EXERCISE BRIEF:
Make an exact copy, from the records below, of the lines from the line containing "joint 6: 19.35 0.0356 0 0" to the line containing "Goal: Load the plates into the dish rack", both lines included, excluding pictures.

SUPPLIED ENTRIES:
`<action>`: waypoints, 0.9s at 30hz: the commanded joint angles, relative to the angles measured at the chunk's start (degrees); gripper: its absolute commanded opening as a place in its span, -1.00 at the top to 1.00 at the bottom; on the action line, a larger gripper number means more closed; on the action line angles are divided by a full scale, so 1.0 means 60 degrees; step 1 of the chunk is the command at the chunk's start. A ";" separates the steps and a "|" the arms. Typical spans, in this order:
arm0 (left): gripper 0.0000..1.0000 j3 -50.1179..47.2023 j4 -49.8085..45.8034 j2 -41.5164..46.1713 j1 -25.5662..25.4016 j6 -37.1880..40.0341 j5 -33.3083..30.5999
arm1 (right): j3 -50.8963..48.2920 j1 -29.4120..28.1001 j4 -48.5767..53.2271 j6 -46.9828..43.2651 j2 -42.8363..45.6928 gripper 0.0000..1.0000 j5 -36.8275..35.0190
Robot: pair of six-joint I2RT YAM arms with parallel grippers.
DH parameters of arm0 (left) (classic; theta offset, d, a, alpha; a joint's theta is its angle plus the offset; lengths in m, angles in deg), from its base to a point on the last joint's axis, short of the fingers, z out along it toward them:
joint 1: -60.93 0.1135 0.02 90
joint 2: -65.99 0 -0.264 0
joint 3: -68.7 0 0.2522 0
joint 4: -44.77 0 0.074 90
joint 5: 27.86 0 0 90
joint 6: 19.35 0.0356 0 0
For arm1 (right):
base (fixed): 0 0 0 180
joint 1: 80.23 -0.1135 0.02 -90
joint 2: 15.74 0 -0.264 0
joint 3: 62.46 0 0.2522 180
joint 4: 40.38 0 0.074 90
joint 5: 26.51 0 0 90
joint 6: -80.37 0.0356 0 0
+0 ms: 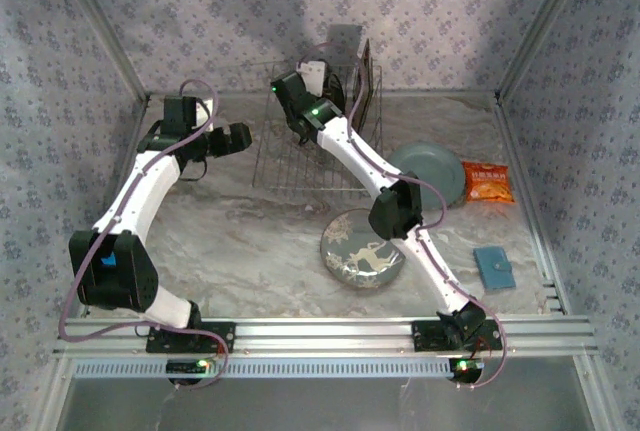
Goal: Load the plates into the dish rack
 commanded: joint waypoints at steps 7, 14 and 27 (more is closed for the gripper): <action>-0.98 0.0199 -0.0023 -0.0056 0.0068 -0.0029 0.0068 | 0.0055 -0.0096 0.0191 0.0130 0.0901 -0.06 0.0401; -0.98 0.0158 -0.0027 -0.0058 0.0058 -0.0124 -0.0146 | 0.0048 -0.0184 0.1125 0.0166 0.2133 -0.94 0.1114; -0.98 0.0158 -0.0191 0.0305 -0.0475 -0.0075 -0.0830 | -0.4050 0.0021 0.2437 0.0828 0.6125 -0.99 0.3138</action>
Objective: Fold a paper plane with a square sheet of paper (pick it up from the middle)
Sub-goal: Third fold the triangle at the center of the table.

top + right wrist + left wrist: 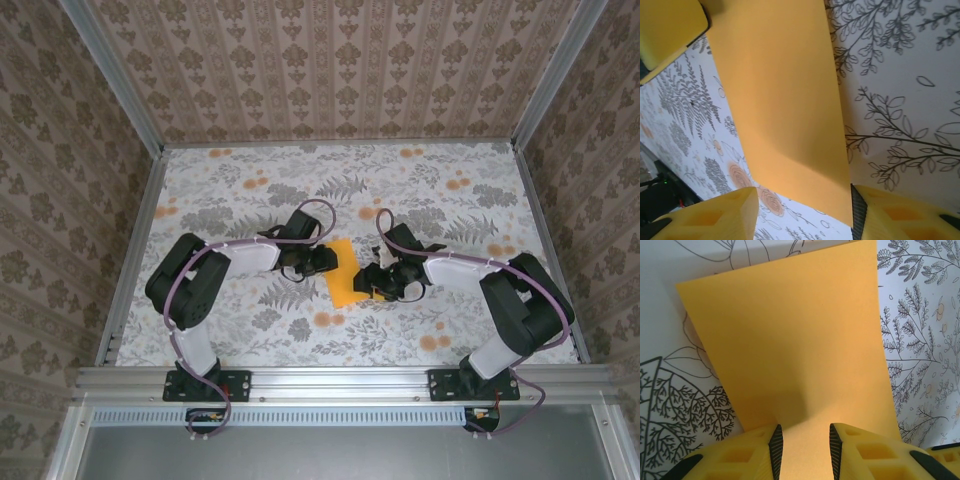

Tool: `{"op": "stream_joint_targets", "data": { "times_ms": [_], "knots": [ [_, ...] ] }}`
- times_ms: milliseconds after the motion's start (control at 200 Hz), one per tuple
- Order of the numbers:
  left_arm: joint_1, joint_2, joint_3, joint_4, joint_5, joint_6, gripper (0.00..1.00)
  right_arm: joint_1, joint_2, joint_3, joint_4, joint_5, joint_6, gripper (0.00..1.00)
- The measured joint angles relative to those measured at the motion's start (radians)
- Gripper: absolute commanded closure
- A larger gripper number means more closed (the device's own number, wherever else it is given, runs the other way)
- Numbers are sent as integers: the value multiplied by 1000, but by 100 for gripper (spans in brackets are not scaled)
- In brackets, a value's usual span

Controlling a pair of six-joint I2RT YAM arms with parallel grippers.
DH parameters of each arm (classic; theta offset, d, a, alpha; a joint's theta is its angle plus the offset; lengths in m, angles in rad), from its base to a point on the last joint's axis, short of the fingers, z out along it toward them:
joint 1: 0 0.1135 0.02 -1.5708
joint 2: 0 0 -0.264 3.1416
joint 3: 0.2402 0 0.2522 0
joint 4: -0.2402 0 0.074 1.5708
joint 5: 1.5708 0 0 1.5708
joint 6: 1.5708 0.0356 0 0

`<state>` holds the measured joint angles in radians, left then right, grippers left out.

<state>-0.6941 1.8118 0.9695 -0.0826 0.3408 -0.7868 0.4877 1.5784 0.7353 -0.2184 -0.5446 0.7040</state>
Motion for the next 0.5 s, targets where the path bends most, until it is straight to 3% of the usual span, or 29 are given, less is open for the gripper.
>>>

EXERCISE OUTPUT:
joint 6: 19.35 0.0356 0 0
For arm1 (right):
base (fixed): 0 0 0 180
joint 1: 80.23 -0.1135 0.02 -90
joint 2: 15.74 0 -0.264 0
joint 3: 62.46 0 0.2522 180
joint 4: 40.38 0 0.074 90
joint 5: 26.51 0 0 90
joint 6: -80.37 0.0356 0 0
+0 ms: 
Goal: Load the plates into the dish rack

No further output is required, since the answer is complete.